Your guild can be structured as simply and informally or as complex and formal as you like. The type of guild you form will tend to define some of long-term requirements. Initially, you may not need any of these roles, as your guild grows and matures, everyone in it will need some form of guidance on conduct.
As the guild gets more active in raiding, players will be committing their time and will depend upon other key players to show up. It is not unusual for a raid guild to have a mandatory attendance policy. Real Life issues are important and usually take precedent, suffice that advanced notice of an absence may be required. That may seem extreme for a game, but guilds of this nature are approaching it as “more than just a game”.
Making Your Guild Awesome!
It does not happen overnight. It requires a significant investment of time and effort, a long-term commitment. As your guild grows to the point where you do have recruiting officers, guild events, social media activities, a treasurer, a web site, you are starting to rival many small businesses in terms of online potential.
- Rules – A clear and consistent code of conduct and disciplinary process for violations.
- Keep Calm – Avoid getting emotional. There can be a lot of drama in a guild, maintain the code of conduct, enforce it. At some point, we’ll cover more on this with another article.
- A Regular Schedule of Events (raids, PvP hour, etc.) – start with one per week and expand as you grow. You want at least one occasion each week with maximum participation and remind everyone why your guild is the best for them.
- A Promotions Protocol – how someone can rise in the guild ranks from new member to officer.
- A Suggestion Box – Welcome and encourage ideas from guild members.
- Diplomacy – coordinate events with other guilds, really good for high-end raids and PvP.
- Clearly Defined Goals – let everyone know what your next objective is – the next raid boss to beat, getting everyone geared up, donating to the treasury so you can buy the next guild bank tab, etc.
- Advanced Admissions Process – Some guilds require members to submit an application explaining why they would be a good fit for the guild, how they might benefit the guild.

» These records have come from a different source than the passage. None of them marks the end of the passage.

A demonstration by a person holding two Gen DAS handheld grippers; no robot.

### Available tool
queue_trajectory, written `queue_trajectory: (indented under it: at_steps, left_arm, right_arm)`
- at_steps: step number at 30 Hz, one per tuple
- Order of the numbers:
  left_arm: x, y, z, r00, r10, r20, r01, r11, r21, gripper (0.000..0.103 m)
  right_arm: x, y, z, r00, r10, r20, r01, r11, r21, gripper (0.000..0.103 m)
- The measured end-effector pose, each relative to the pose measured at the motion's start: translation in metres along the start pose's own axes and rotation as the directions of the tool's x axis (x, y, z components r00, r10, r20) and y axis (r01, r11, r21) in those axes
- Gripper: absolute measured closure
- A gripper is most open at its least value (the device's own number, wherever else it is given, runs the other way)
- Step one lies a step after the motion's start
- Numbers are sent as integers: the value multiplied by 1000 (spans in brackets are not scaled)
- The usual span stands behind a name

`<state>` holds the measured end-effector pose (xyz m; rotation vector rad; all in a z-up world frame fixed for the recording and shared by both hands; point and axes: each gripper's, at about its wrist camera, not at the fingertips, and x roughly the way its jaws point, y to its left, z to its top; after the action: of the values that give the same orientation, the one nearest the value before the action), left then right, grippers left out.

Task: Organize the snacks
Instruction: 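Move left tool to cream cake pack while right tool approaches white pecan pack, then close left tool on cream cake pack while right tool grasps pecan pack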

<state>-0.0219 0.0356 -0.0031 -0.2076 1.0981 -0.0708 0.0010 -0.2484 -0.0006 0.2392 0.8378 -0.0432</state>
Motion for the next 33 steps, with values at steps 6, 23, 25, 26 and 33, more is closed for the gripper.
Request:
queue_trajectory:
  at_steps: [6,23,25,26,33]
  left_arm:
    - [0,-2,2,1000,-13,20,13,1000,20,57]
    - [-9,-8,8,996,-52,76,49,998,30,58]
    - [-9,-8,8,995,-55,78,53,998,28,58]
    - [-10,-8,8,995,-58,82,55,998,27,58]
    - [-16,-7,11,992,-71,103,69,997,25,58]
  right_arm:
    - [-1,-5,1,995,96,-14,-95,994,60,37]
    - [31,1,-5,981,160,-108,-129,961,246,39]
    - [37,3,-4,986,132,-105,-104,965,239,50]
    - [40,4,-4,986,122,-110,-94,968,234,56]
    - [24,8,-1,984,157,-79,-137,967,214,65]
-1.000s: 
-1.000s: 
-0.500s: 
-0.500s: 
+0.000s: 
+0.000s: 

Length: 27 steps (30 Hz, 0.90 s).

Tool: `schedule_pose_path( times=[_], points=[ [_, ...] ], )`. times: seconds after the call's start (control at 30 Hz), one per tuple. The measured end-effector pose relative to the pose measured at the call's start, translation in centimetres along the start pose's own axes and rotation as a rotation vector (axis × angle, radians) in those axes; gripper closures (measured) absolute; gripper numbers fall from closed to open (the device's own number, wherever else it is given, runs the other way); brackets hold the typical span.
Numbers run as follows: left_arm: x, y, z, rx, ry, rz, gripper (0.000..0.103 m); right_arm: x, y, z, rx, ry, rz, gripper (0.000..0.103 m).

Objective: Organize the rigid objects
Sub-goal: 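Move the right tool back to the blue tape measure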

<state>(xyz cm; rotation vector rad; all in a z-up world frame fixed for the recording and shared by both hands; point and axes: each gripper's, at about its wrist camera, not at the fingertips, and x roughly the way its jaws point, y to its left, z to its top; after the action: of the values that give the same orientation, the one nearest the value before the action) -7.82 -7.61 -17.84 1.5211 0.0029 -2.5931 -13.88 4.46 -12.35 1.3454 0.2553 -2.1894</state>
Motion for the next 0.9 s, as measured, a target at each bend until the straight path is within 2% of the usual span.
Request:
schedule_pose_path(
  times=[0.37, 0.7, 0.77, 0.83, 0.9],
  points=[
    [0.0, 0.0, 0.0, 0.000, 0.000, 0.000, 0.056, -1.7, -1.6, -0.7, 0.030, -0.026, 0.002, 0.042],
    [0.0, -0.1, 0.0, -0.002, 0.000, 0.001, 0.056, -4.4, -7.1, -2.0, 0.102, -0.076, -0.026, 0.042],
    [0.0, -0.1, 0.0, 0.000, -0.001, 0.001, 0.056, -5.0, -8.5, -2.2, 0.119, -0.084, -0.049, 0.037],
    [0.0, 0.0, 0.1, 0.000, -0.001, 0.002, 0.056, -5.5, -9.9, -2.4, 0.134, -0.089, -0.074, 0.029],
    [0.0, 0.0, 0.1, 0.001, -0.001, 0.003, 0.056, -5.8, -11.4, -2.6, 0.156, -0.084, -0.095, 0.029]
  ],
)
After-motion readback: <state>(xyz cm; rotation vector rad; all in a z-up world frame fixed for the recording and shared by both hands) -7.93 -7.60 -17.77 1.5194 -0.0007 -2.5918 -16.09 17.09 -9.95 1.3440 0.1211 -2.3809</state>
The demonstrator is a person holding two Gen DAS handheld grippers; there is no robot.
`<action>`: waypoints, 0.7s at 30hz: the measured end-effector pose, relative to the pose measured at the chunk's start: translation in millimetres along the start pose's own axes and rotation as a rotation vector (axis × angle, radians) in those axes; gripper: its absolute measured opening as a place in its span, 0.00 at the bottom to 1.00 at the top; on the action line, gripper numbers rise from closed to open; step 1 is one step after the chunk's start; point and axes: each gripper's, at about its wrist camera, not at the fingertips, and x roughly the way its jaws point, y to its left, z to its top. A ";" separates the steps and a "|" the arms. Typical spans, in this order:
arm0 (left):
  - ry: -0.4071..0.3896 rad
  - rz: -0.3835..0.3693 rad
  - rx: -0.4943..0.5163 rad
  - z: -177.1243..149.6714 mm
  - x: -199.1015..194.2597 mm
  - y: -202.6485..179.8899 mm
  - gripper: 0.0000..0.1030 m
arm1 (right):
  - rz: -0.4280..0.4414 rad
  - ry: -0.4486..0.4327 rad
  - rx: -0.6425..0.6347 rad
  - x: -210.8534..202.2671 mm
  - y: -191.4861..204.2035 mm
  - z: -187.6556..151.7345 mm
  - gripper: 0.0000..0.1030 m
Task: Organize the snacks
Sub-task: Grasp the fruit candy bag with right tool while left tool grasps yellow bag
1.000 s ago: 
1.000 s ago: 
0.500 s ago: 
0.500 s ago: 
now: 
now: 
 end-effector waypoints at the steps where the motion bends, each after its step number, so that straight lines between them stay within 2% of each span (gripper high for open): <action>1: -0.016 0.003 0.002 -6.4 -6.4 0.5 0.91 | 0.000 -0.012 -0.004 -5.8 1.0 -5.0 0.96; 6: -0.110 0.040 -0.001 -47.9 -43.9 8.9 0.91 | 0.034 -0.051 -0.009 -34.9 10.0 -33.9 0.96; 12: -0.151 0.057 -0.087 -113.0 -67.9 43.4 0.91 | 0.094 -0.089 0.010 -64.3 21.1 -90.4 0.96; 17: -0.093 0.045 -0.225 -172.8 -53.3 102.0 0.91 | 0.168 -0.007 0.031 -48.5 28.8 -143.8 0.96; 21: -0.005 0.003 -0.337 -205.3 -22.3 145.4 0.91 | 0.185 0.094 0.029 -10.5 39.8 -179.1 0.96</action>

This is best reserved for when your guild is very established and well-known. This will slow down guild growth, but help make sure new members fit in better.
There’s a lot more that could be covered especially if one really wants to get hard core with the development of their guild. There are not many differences between managing a gaming guild and certain types of “real world” businesses or, perhaps more appropriately, organizations. Not all organizations are interested in making money, but many organizations have a money-making component to facilitate their interests.
The next article in this series will get into Mega Metagaming. As the mobile world evolves, so do games, the way we play them, sometimes the reasons why we play them, and we are well on the way to many games having the potential to be a lot more than “just a game”. There is the potential for playing games to evolve into real paying jobs. It is being done now.
In sports, some have taken the college route; others have gone from minor leagues to major leagues, some made their mark through the Olympics. In each of these pursuits and all of their supporting elements, people are involved. The same has and will continue to spill over to eSports and most segments of online gaming.